- [Assignment]: Answer with the number of lines in the listing below that contain the word "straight", and nothing else.

- [Data supplied]:
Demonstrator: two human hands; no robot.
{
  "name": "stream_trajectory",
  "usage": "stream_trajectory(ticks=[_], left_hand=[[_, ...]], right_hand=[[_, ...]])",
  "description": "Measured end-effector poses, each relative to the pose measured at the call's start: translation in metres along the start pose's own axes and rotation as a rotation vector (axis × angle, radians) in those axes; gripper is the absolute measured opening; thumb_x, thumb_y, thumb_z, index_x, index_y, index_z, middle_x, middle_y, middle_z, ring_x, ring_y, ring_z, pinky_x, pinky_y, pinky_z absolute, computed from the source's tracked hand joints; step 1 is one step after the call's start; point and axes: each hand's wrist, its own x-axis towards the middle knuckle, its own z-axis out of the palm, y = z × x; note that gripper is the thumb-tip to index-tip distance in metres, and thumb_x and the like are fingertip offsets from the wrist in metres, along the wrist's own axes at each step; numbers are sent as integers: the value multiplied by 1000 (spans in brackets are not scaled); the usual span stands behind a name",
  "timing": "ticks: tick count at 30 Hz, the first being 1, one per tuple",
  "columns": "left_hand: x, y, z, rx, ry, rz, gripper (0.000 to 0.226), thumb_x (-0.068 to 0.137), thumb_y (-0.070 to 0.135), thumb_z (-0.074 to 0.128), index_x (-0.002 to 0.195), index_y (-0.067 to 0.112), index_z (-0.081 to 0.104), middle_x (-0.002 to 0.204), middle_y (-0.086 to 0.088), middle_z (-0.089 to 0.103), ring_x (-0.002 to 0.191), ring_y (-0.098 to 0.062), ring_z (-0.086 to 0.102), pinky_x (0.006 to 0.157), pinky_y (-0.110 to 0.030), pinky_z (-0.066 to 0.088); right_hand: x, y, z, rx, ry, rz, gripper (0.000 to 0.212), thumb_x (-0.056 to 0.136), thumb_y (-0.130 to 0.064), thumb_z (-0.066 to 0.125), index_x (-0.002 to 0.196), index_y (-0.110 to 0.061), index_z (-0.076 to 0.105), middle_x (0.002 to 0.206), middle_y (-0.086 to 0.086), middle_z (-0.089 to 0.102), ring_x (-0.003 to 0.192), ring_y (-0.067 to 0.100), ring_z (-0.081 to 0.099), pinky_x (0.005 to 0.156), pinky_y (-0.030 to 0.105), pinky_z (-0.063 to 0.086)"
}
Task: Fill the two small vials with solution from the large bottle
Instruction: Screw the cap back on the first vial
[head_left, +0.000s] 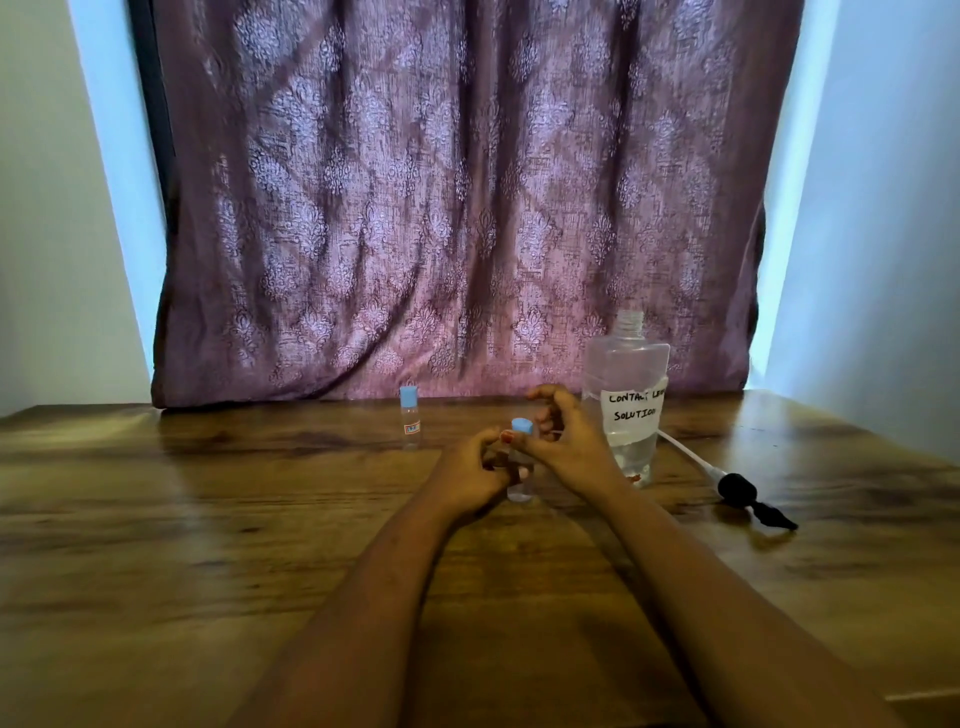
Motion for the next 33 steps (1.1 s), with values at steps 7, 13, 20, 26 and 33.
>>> stream_trajectory(ticks=[7, 13, 20, 26, 33], left_hand=[[2, -4, -2, 51, 6, 10, 34, 82, 7, 74, 111, 24, 65, 82, 10, 70, 66, 1, 63, 58, -18, 45], [1, -2, -1, 57, 6, -13, 39, 84, 4, 72, 118, 21, 62, 72, 6, 66, 42, 6, 53, 44, -10, 38], [1, 0, -3, 75, 1, -16, 37, 83, 6, 73, 118, 16, 64, 82, 7, 71, 61, 2, 62, 55, -17, 45], [-2, 4, -2, 86, 6, -36, 45, 85, 6, 72, 124, 25, 60, 66, 8, 66, 45, 3, 58, 46, -15, 41], [-5, 7, -2, 143, 21, -10, 34, 84, 4, 72, 108, 27, 64, 75, 12, 69, 55, 8, 60, 52, -10, 43]], right_hand=[[-1, -2, 0, 84, -152, 24, 35, 80, -1, 67, 112, -10, 59, 103, 1, 62, 96, 9, 59, 76, 10, 48], [-1, -3, 0, -23, -23, 15, 34, 79, -20, 71, 108, -14, 54, 91, -1, 51, 76, 4, 51, 64, 5, 44], [-1, 0, 1, 38, -135, 29, 35, 81, -5, 67, 113, -13, 57, 105, 5, 61, 98, 17, 60, 79, 16, 50], [0, -3, 0, -112, -18, 22, 39, 83, -31, 66, 116, -17, 53, 108, 4, 46, 87, 6, 49, 68, 7, 42], [-2, -3, 1, -15, -119, 26, 32, 79, -1, 67, 109, -7, 57, 101, 5, 61, 87, 9, 58, 72, 8, 47]])
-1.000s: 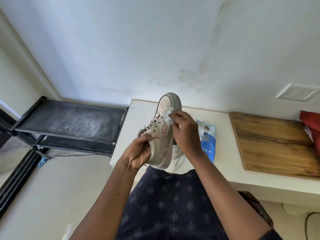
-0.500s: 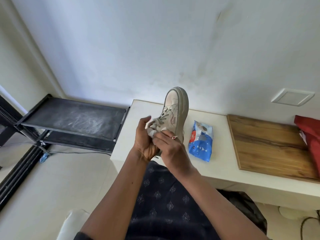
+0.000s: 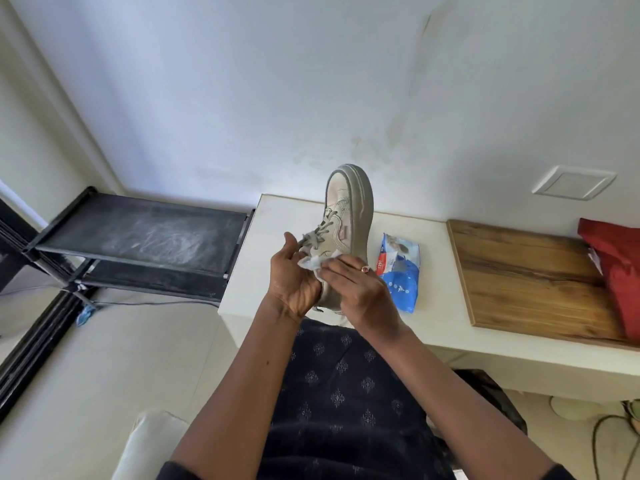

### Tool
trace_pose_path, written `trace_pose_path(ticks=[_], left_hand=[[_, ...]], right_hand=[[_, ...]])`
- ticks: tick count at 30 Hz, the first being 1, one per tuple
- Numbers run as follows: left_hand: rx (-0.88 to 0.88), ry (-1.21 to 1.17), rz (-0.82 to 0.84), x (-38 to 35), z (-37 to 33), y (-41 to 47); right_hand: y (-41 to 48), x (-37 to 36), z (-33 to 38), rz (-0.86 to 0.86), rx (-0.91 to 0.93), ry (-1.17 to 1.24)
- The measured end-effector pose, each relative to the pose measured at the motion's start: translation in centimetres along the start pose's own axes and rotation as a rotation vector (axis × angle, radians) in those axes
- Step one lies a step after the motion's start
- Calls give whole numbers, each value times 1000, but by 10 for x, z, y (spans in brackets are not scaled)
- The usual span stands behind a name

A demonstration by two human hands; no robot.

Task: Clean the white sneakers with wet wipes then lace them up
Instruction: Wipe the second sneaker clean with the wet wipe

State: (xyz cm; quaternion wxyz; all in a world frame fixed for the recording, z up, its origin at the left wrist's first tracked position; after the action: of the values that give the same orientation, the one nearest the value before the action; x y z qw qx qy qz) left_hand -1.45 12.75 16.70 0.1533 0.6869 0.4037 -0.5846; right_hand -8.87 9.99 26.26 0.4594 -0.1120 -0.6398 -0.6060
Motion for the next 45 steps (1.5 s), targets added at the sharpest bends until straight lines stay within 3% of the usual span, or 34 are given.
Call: trace_pose_path(ticks=[6, 14, 19, 23, 28, 35, 40, 45], left_hand=[[-23, 44, -25, 2, 3, -1], [55, -17, -9, 1, 4, -2], [79, 59, 78, -5, 13, 5], [-4, 32, -30, 3, -2, 6], [12, 4, -28, -3, -7, 2], [31, 48, -51, -8, -4, -1], [60, -37, -28, -8, -6, -2], [52, 52, -30, -13, -1, -4]], right_hand=[[27, -16, -12, 99, -105, -58], [4, 0, -1, 26, 16, 17], [32, -9, -21, 22, -169, -127], [23, -10, -19, -1, -163, -43], [15, -7, -12, 15, -108, 14], [30, -16, -15, 24, -212, -33], [22, -6, -22, -84, -295, -9], [14, -21, -30, -23, -339, -137]])
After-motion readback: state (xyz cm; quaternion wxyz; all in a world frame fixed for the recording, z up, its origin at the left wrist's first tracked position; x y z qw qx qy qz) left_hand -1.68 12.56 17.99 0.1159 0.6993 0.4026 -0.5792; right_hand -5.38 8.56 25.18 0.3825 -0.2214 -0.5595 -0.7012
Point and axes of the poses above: each hand's wrist, its own y-axis towards the middle knuckle, its own x-axis out of the back of the hand, z = x × y, the point moved 9 cm from there along y, towards the middle knuckle, and after that the axes turned 1 degree about -z, right-handed, at the moved point
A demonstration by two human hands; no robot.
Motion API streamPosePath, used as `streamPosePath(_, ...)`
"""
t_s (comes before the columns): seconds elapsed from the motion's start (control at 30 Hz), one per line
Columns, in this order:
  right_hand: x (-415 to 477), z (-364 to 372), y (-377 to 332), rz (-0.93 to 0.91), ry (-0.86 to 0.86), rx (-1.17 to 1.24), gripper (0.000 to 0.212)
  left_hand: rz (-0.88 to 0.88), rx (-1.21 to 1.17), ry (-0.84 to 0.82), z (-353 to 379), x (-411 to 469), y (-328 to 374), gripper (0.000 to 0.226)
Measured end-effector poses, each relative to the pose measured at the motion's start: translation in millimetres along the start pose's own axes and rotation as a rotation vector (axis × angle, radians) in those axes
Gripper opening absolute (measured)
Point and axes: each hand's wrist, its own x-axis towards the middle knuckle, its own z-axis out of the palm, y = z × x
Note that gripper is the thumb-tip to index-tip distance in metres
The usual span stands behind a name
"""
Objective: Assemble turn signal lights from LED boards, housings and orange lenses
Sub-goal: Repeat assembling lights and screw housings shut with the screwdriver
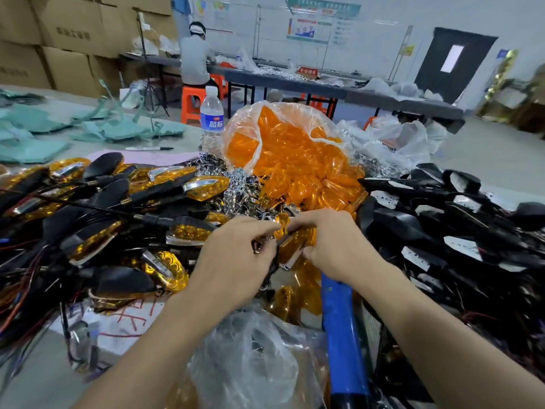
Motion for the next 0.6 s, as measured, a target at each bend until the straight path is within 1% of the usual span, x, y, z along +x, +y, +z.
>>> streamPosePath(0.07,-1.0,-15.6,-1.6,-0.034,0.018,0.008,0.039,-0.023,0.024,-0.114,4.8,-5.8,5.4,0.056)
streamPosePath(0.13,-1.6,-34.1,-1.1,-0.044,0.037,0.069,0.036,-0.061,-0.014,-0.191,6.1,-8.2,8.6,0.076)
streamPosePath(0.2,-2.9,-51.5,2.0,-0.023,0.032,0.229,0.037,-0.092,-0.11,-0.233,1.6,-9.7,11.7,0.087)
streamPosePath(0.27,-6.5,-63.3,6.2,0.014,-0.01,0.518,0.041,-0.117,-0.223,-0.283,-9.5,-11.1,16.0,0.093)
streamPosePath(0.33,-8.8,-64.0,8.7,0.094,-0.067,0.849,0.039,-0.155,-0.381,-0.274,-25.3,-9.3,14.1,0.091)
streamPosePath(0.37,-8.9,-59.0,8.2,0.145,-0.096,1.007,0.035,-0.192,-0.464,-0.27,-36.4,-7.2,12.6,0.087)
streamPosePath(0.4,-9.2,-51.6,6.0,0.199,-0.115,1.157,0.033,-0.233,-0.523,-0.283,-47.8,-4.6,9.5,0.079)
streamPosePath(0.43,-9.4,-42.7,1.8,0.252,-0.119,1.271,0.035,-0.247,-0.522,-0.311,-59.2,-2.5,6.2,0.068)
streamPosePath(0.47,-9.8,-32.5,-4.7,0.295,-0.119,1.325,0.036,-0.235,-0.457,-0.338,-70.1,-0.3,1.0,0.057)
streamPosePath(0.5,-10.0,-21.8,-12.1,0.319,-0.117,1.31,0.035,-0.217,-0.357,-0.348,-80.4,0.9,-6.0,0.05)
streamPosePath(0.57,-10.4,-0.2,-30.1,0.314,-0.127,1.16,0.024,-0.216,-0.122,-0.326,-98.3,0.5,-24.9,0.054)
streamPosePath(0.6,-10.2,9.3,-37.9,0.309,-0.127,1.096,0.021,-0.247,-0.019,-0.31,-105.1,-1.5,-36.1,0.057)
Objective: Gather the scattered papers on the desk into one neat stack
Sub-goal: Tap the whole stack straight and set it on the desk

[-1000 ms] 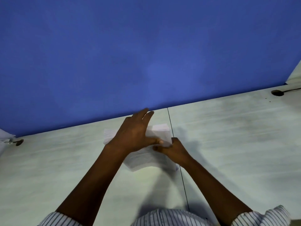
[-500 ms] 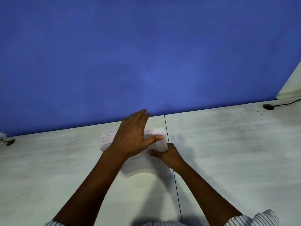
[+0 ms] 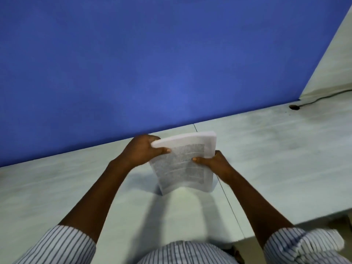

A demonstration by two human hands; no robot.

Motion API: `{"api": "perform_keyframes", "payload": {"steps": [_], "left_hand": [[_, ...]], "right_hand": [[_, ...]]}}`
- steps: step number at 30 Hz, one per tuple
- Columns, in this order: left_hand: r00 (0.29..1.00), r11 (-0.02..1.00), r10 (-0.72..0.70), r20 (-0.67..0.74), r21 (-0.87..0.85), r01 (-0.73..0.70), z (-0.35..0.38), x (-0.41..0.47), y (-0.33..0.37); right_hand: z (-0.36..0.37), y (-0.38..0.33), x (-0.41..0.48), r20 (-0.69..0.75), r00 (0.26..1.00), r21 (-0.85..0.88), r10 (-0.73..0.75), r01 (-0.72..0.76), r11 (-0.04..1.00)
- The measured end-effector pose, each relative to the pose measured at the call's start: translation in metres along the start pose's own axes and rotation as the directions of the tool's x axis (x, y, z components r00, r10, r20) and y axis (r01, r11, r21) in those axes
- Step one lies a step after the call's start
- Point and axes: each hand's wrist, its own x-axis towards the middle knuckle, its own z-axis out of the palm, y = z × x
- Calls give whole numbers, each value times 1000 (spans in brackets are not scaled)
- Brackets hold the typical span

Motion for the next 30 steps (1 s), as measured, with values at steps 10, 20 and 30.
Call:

- [Answer to this task]: 3